Report each line from the entries in which "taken" can be found.

____

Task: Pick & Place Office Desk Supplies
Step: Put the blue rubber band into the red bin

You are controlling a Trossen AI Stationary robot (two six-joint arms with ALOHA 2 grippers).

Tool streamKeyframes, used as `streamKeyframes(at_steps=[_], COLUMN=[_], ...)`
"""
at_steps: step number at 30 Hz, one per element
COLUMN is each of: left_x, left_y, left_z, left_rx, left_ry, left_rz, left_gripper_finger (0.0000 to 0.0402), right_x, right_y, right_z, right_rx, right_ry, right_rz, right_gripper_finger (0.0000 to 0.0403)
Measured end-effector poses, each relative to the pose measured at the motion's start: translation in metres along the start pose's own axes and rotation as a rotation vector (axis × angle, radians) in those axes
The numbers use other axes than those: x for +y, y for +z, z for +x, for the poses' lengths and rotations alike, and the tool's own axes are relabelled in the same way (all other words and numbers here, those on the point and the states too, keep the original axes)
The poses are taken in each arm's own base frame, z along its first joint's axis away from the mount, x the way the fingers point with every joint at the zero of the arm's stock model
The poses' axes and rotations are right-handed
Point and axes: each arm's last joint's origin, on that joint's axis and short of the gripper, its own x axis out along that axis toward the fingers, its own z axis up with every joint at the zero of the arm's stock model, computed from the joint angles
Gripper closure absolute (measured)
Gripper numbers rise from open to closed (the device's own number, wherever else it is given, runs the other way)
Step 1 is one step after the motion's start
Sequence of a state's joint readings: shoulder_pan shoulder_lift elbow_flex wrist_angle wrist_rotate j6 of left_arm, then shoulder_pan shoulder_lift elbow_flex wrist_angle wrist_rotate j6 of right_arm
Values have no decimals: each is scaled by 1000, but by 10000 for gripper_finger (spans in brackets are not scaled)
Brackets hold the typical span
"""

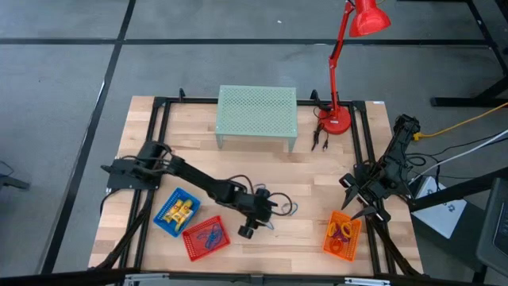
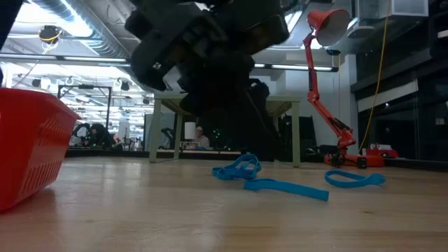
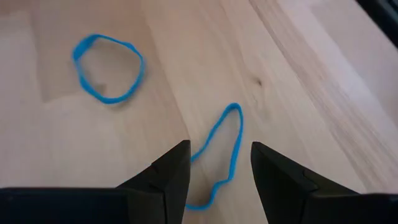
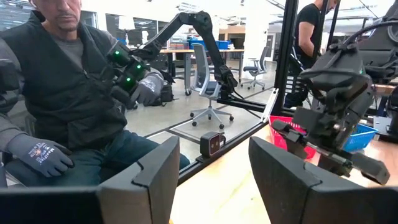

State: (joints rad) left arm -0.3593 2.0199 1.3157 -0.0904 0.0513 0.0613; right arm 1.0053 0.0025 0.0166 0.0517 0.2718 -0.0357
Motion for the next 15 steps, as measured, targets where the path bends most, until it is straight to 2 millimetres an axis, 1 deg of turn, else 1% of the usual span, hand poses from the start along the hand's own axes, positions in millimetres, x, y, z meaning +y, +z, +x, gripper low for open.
streamKeyframes(at_steps=[3,7,15], left_x=[2,3,5], left_y=[3,5,-1], left_z=[6,8,11], left_rx=[19,16,46], left_ry=[-37,-83,-60], left_rz=[2,3,5], left_gripper_finger=[235,235,235], right_x=[0,0,0], right_y=[0,0,0], right_z=[0,0,0], right_rx=[0,0,0], right_ry=[0,0,0], right_rz=[0,0,0], right_gripper_finger=[208,208,208])
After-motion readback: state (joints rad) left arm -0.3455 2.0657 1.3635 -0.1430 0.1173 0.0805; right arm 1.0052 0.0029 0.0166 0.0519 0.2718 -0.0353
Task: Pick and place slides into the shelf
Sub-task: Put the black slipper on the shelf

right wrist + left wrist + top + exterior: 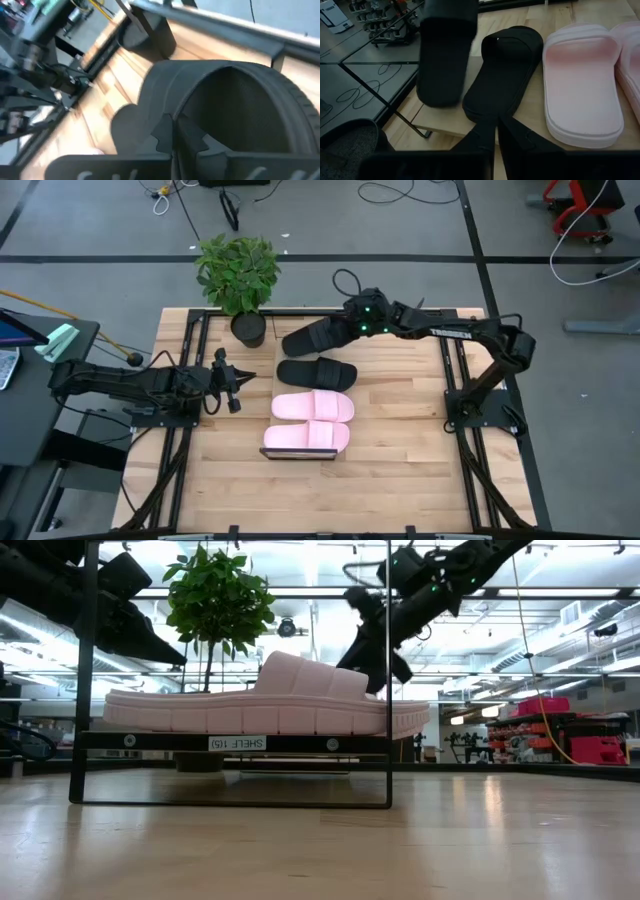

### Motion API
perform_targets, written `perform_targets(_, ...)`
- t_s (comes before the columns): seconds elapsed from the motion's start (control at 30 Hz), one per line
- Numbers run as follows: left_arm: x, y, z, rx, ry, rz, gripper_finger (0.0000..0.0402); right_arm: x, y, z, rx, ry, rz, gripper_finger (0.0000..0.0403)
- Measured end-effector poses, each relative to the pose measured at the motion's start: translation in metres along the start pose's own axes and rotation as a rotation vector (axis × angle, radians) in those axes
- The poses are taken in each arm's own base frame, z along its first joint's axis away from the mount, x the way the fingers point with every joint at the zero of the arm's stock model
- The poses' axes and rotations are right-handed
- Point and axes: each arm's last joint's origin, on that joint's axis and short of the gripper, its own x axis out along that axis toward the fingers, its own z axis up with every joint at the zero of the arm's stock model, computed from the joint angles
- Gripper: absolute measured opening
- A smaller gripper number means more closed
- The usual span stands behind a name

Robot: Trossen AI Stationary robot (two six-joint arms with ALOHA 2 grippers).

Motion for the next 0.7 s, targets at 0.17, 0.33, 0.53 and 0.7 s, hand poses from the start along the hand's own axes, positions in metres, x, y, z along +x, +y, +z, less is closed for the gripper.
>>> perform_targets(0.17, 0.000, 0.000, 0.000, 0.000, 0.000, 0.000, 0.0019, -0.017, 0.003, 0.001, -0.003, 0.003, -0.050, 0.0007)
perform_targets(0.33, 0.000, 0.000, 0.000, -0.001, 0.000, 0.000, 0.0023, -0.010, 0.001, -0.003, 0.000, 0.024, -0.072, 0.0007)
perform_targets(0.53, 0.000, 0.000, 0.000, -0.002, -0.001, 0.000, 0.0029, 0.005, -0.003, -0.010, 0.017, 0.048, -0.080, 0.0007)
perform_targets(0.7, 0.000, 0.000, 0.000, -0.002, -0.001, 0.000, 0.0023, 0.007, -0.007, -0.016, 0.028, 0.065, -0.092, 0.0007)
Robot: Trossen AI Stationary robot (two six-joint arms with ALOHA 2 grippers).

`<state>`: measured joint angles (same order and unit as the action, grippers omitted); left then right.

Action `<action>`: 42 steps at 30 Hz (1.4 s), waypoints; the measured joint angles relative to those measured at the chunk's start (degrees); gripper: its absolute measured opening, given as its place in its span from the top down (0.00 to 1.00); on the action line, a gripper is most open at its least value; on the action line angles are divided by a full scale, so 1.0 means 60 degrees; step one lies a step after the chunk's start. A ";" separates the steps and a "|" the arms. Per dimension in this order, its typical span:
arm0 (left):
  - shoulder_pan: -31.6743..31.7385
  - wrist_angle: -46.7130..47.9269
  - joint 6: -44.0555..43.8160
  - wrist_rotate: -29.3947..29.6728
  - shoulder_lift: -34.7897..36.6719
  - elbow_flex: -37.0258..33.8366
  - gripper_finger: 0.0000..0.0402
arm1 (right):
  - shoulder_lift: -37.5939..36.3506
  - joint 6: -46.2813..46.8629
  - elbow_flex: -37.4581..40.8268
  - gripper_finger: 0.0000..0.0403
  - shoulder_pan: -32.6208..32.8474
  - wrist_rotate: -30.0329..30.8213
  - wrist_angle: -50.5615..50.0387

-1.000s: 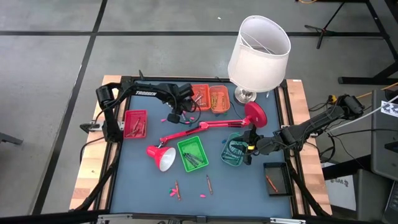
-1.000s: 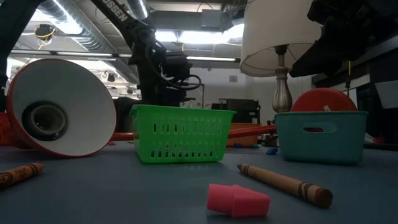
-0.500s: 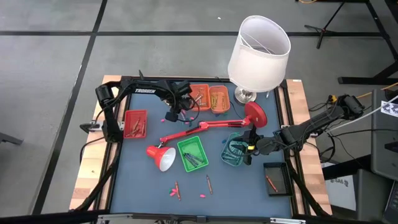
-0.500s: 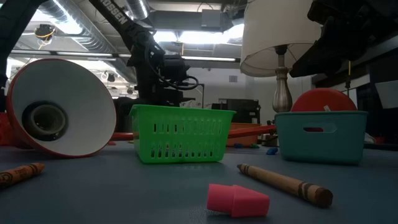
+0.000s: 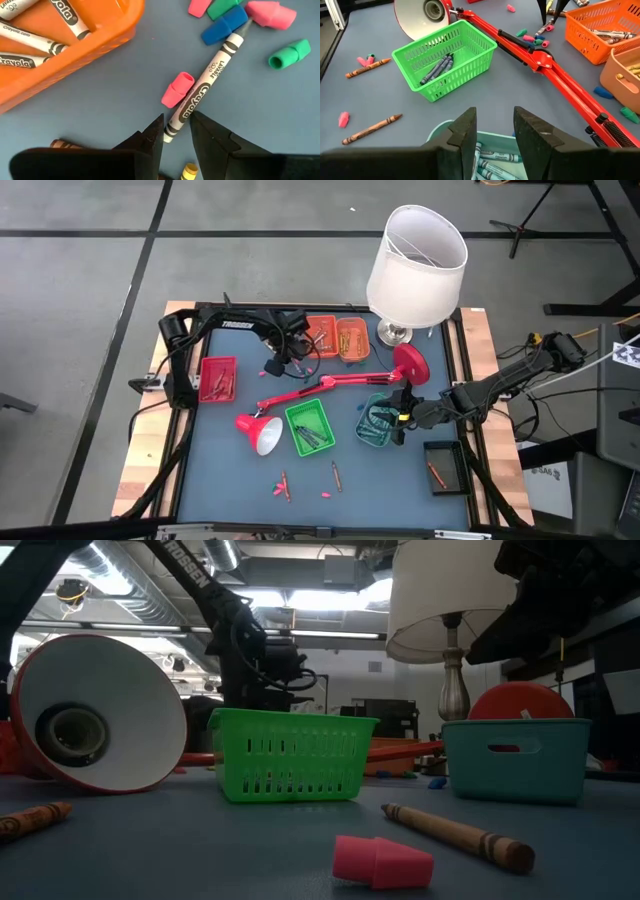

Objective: Sort crayons
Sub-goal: Put the gray crayon into the orange bin

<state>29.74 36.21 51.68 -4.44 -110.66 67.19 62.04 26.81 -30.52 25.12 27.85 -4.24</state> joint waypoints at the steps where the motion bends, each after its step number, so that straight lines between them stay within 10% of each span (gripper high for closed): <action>1: -0.0018 0.0077 -0.0004 0.0002 -0.0040 0.0002 0.77 | 0.0000 0.0006 0.0000 0.69 -0.0003 0.0001 0.0023; 17: -0.0064 0.0532 -0.0046 0.0317 -0.0039 -0.0009 0.98 | 0.0000 0.0006 0.0000 0.69 -0.0001 0.0001 0.0028; 32: -0.0731 0.1858 -0.0234 0.0405 0.1403 -0.0100 0.99 | 0.0000 -0.0001 0.0000 0.69 -0.0001 0.0002 0.0030; 42: -0.1162 0.0081 -0.1577 0.0394 0.1881 -0.0082 0.99 | -0.0002 -0.0008 0.0000 0.69 -0.0001 0.0005 0.0039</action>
<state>22.77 36.69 42.22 -2.08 -99.37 66.70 62.03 26.76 -30.52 25.12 27.88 -4.01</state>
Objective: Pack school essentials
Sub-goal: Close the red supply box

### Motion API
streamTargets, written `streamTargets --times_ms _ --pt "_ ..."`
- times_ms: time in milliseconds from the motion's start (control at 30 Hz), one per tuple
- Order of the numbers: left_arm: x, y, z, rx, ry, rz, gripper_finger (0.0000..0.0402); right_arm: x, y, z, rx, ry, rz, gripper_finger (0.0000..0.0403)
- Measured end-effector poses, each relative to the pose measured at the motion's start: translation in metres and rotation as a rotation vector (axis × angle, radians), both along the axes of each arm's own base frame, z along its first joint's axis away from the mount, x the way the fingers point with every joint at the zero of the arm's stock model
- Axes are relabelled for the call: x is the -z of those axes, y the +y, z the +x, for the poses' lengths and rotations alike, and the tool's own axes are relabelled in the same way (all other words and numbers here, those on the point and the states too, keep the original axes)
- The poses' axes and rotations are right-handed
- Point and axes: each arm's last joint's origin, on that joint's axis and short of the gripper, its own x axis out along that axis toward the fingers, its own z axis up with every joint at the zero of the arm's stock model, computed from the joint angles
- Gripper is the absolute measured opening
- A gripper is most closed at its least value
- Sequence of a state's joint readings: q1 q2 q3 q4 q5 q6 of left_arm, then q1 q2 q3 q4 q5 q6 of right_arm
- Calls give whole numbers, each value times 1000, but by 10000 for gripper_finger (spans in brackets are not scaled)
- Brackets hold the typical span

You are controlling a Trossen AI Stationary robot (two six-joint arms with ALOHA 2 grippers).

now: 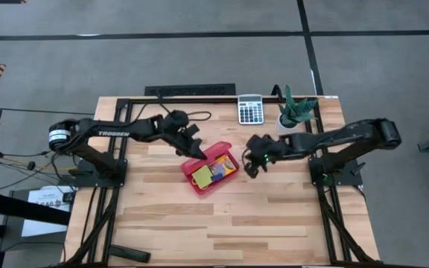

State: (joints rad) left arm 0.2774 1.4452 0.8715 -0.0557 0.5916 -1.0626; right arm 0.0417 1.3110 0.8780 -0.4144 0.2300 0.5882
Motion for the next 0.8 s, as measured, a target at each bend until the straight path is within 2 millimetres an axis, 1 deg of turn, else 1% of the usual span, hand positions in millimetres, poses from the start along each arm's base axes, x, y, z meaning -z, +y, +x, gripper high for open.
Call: streamTargets --times_ms 67,133,233,267,467,567,633,700,800 --pt "2 -9 2 -19 29 36 0 -9 -3 1 1 -67 -41 0" --pt "7 -16 5 -28 55 61 0 -13 -7 7 -6 -139 -60 0" --pt "13 -25 8 -38 89 94 0 -10 -12 21 -15 -199 -75 0" --pt "15 -28 8 -35 106 98 0 -7 -14 23 -17 -192 -82 0" --pt "35 -39 14 -21 200 121 0 17 -16 53 -78 -240 -82 0" --pt "50 -44 18 -6 254 115 0 33 -16 63 -115 -231 -75 0" --pt "57 -47 19 4 284 107 0 47 -16 67 -132 -185 -71 0" --pt "60 -49 21 5 292 104 0 61 -16 72 -160 -150 -76 0" --pt "59 -52 21 3 292 98 0 81 -15 79 -204 -114 -41 0"
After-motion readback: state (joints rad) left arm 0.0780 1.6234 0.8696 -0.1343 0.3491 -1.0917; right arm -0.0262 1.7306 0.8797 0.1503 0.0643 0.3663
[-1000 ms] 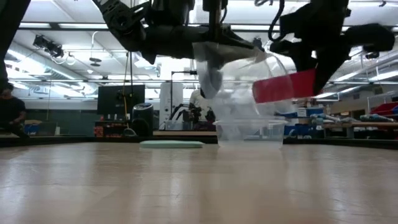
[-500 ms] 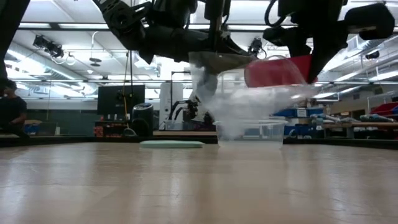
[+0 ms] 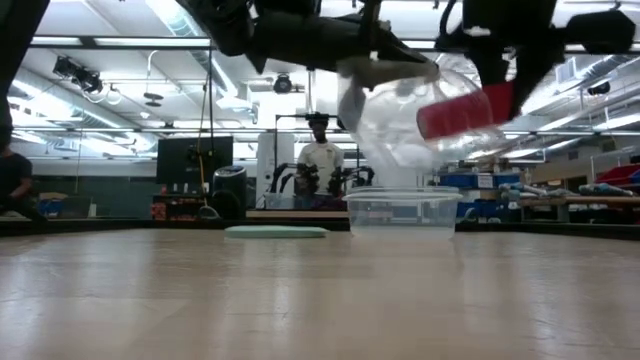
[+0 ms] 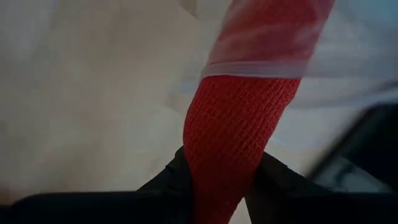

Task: Roll bandage
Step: Put the red rolled bandage into the transparent zip lock bag

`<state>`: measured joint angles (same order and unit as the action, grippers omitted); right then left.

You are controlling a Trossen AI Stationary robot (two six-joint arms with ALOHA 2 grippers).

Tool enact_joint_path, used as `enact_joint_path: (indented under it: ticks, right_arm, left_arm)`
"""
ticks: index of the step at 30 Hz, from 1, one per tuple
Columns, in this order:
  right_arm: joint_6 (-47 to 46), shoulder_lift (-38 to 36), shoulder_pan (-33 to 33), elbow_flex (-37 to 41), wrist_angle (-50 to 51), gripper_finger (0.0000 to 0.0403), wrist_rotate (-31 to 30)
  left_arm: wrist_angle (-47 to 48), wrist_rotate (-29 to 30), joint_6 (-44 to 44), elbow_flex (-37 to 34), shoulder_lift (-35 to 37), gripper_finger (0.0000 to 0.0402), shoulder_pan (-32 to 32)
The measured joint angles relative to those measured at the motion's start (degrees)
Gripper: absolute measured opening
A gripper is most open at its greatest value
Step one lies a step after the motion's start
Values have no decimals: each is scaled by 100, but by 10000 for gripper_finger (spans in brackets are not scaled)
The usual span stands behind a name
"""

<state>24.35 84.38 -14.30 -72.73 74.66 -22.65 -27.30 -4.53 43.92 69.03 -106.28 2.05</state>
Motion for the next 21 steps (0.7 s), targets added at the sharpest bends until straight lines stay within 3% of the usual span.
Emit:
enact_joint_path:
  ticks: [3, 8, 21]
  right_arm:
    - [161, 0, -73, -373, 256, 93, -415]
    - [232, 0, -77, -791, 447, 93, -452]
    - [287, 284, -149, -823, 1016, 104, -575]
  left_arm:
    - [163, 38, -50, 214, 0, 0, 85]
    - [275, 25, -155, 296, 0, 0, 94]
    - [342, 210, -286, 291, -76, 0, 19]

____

▸ **Exercise answer**:
The poses are taken in each arm's own base frame, z along its first joint's axis away from the mount, x the way the fingers point with every joint at the zero of the arm's stock model
- The poses are taken in each arm's own base frame, z along its first joint's axis away from the mount, x the way the fingers point with every joint at the zero of the arm's stock model

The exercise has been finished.